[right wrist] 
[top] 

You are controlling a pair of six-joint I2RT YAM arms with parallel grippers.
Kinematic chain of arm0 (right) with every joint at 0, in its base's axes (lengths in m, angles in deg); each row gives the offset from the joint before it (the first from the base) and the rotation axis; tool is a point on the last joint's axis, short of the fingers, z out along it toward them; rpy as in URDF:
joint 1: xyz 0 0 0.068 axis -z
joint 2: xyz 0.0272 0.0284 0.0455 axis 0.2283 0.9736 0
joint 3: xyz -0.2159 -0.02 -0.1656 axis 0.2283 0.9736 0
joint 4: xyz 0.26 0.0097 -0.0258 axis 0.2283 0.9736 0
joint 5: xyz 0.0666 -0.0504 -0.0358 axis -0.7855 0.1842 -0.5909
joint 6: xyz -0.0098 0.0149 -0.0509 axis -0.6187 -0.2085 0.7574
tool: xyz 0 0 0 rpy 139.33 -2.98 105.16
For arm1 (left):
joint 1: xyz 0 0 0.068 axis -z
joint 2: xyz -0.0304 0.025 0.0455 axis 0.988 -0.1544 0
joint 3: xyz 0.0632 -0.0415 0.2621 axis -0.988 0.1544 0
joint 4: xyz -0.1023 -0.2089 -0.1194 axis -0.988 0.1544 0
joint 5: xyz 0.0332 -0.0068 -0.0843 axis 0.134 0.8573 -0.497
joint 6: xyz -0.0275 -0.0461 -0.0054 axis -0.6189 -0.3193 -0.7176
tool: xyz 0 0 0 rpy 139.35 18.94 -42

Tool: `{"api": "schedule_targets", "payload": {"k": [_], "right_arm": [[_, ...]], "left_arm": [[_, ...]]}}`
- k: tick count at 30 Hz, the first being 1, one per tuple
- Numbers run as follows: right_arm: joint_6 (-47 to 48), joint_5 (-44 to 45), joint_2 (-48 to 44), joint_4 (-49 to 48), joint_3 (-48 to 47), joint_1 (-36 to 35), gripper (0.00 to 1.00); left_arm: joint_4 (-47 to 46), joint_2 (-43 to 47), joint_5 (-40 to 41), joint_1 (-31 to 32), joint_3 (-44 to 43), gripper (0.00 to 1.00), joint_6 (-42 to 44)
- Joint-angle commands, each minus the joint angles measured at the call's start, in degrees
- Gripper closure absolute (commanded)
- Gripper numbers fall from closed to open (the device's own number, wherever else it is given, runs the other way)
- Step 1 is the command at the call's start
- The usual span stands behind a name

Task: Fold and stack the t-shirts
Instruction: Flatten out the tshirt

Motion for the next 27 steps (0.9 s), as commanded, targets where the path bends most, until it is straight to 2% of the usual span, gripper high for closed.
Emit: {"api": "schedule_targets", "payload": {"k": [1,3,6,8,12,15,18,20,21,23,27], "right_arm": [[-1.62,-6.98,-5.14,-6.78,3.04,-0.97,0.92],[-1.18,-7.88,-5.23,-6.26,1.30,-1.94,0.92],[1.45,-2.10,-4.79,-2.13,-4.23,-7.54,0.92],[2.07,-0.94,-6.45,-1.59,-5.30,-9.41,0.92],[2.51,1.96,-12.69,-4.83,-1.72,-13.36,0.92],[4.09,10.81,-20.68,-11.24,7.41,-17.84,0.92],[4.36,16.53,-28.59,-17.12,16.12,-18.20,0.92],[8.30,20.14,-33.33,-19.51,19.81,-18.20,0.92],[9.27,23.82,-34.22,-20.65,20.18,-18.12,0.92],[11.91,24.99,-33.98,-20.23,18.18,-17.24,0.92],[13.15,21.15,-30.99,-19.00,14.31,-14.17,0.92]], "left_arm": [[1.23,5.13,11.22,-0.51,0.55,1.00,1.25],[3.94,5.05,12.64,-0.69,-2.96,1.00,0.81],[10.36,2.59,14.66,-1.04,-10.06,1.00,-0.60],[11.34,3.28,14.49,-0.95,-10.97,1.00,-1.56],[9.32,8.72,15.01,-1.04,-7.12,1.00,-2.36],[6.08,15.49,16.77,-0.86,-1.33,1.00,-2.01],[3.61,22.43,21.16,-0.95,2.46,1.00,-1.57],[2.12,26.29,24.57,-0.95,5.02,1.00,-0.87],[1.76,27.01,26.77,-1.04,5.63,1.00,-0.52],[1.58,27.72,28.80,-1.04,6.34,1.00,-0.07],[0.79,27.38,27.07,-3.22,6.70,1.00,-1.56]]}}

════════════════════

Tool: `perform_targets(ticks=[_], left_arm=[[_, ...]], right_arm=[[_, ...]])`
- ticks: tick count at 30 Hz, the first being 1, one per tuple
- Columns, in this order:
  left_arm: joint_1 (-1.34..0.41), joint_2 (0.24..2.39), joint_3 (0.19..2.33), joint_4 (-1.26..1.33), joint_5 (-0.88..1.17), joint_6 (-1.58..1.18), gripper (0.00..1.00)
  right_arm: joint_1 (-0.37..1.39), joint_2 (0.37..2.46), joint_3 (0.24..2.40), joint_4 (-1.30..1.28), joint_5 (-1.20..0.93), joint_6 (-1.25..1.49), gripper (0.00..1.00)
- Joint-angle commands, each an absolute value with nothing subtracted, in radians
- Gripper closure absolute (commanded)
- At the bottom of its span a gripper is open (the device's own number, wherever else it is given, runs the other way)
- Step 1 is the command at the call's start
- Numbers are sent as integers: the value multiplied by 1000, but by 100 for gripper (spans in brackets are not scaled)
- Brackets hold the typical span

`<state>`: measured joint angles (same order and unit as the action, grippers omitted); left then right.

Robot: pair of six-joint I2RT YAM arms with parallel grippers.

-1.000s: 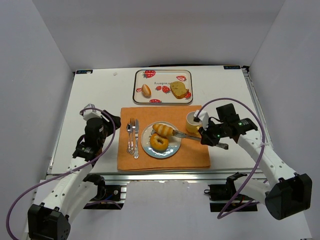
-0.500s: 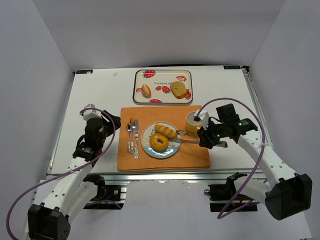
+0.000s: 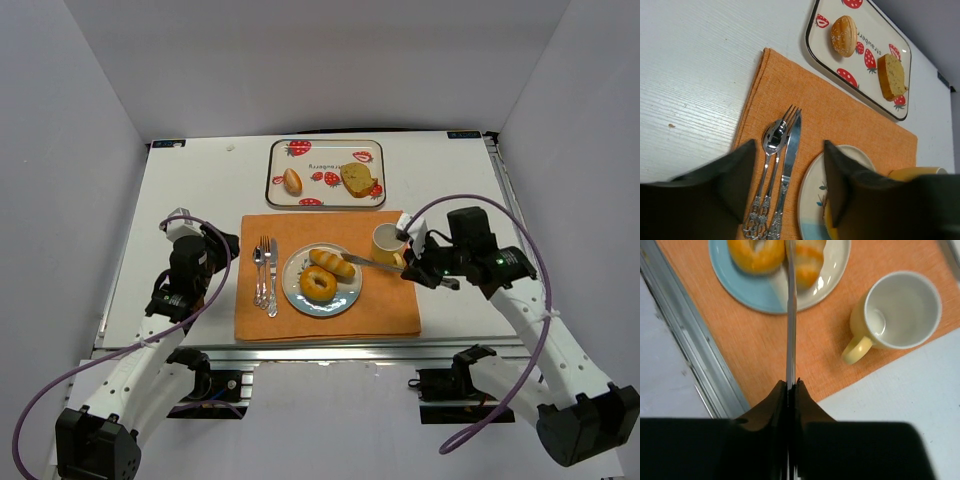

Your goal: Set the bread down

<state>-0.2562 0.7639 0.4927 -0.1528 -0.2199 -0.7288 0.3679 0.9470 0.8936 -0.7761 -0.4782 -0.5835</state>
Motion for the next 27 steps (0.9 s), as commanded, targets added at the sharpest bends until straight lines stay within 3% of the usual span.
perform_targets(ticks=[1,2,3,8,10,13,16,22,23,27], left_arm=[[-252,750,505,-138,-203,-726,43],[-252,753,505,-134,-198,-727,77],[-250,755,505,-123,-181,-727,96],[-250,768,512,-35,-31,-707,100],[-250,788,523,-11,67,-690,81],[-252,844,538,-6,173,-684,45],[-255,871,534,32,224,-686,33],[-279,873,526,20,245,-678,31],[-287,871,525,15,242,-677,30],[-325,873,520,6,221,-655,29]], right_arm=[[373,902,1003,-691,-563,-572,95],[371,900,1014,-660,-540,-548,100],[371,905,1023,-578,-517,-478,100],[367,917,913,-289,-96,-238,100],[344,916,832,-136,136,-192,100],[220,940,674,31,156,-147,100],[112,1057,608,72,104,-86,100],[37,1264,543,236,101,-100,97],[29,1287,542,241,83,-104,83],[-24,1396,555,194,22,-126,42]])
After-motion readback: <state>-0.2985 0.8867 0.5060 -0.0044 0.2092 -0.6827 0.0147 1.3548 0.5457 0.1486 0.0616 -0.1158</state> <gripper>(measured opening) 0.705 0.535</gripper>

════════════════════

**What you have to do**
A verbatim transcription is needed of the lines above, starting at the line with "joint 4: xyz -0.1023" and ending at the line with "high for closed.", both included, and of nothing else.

**Written answer**
joint 4: xyz -0.1023 -0.2089 -0.1194 axis -0.988 0.1544 0
joint 5: xyz 0.0332 -0.0068 -0.0843 axis 0.134 0.8573 -0.497
joint 6: xyz -0.0275 -0.0461 -0.0054 axis -0.6189 -0.3193 -0.7176
tool: xyz 0 0 0 rpy 139.35 18.94 -42

Tool: `{"api": "schedule_targets", "payload": {"k": [_], "right_arm": [[_, ...]], "left_arm": [[_, ...]]}}`
- k: tick count at 30 Hz, the first being 1, one per tuple
- Numbers run as follows: right_arm: joint_6 (-47 to 48), joint_5 (-44 to 45), joint_2 (-48 to 44), joint_4 (-49 to 48), joint_3 (-48 to 47), joint_1 (-36 to 35), gripper (0.00 to 1.00); left_arm: joint_4 (-47 to 46), joint_2 (-43 to 47), joint_5 (-40 to 41), joint_1 (-31 to 32), joint_3 (-44 to 43), gripper (0.00 to 1.00), joint_6 (-42 to 44)
- Joint-angle commands, each minus the joint angles measured at the call's start, in degrees
- Gripper closure absolute (commanded)
- Gripper numbers fall from closed to open (the device's own number, wherever else it is given, runs the other way)
- Step 1 is the command at the call's start
- The usual span stands behind a name

Task: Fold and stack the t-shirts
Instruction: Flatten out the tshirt

Motion for the next 27 steps (0.9 s), as commanded, targets where the path bends most, until it is straight to 2% of the usual span, gripper high for closed.

At this point, the answer is complete.